Dictionnaire illustré des métiers imaginaires

9791031201252

« Tout ce qu’il y a de plus auguste, de plus sublime et de plus charmant dans l’humanité, et peut-être hors de l’humanité, a fait des jeux de mots. » C’est sous cette vénérable bénédiction hugolienne, extraite des Misérables, que nous plaçons joyeusement le présent ouvrage, hommage à la langue française, cette infatigable pourvoyeuse de proverbes, expressions et locutions pittoresques.
La littérature s’est depuis longtemps emparée de ces facilités de langage, outils syntaxiques qui tombent parfois dans le « prêt-à-penser ». Délicieux paradoxe : nos expressions sont à la fois des facilitatrices de communication et des fragments de poésie créés par l’intelligence collective. Et, dans le même temps, elles sont bien souvent les témoins d’une pensée cossarde et d’un appauvrissement certain du langage…

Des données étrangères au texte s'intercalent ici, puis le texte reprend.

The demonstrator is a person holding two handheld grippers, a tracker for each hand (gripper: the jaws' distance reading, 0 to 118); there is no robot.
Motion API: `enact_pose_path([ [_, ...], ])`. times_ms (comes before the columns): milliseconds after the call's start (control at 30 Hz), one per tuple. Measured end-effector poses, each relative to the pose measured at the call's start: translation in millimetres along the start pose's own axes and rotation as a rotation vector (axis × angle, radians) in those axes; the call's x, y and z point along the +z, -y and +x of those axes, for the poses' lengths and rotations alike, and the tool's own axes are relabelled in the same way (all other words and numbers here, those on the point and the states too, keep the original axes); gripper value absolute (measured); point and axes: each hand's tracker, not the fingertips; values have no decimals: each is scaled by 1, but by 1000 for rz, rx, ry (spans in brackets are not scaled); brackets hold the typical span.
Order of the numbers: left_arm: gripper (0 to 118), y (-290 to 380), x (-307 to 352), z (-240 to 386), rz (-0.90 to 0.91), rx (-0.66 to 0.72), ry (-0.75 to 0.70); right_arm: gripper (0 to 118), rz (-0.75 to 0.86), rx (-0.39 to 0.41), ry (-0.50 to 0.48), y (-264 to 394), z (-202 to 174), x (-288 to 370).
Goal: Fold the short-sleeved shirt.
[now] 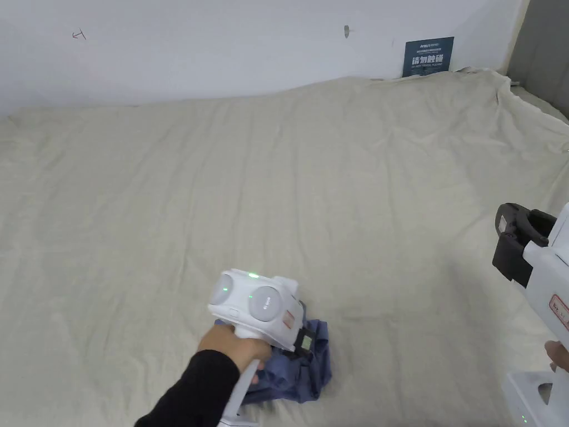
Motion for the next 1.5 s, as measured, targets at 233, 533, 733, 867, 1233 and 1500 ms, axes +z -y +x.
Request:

Les Doreurs de pilule s’adresse à l’adepte de cette vaste tradition littéraire qui court de Rabelais à Jean Vautrin, en passant par Rétif de la Bretonne, Rimbaud, Huysmans, Jarry, Céline, Vian, San-Antonio, et le Pef du « Prince de Motordu »…

Déjà, en 1549, dans La Defense et Illustration de la Langue Francoyse, Du Bellay n’incite-t-il pas les poètes à inventer des mots nouveaux et à vivifier la langue ? Un parti-pris défendu avec fougue par Louis-Sébastien Mercier dans son admirable, et tristement méconnu, dictionnaire Néologie, paru en 1801, dont l’épigraphe rappelle le mot de Voltaire : « Notre langue est une gueuse fière ; il faut lui faire l’aumône malgré elle. »

Bien entendu, Les Doreurs ont tout de l’exercice oulipien (l’auteur saurait d’ailleurs gré à la digne confrérie pataphysique de bien vouloir ajouter le présent livre à un futur dossier d’admission…). Car les ardents artisans de l’Oulipo, déstructureurs et décontextualiseurs systématiques du langage, opèrent avec un amalgame de légèreté et de sérieux qui n’a rien de contradictoire. Ils appliquent à la lettre l’axiome d’Alfred Jarry : « Les paronymes ont un sens mystérieux et clair pour qui sait les lire, et les jeux de mots ne sont pas un jeu ».

Les Doreurs de pilule a voulu confronter des expressions connues de tous en utilisant un procédé unique de détournement : leur transformation dans un nom de métier, de passe-temps ou de hobby qui aurait existé dans un passé disparu ou fantasmé. L’ouvrage se présente sous la forme d’une compilation de ces métiers imaginaires, organisés thématiquement : « L’artisanat », « Les beaux-arts », etc.

Les langages châtiés, argotique, désuet ou moderne s’y côtoient sans complexe.
Ami lecteur, sois en averti : le vrai et le faux se mélangent ici sans complainte ! Si les métiers sont imaginaires et les citations forgées de toute pièce, les références historiques, même aménagées avec une certaine licence poétique, s’appuient toujours sur un socle bien réel : car le pastiche dit toujours quelque chose de la réalité. Pour paraphraser l’avant-propos de Boris Vian dans L’Écume des jours, toutes les définitions présentées ici sont vraies, puisque je les ai imaginées d’un bout à l’autre. Un précepte confirmé par la vieille formule italienne : « si non è vero, è ben trovato ».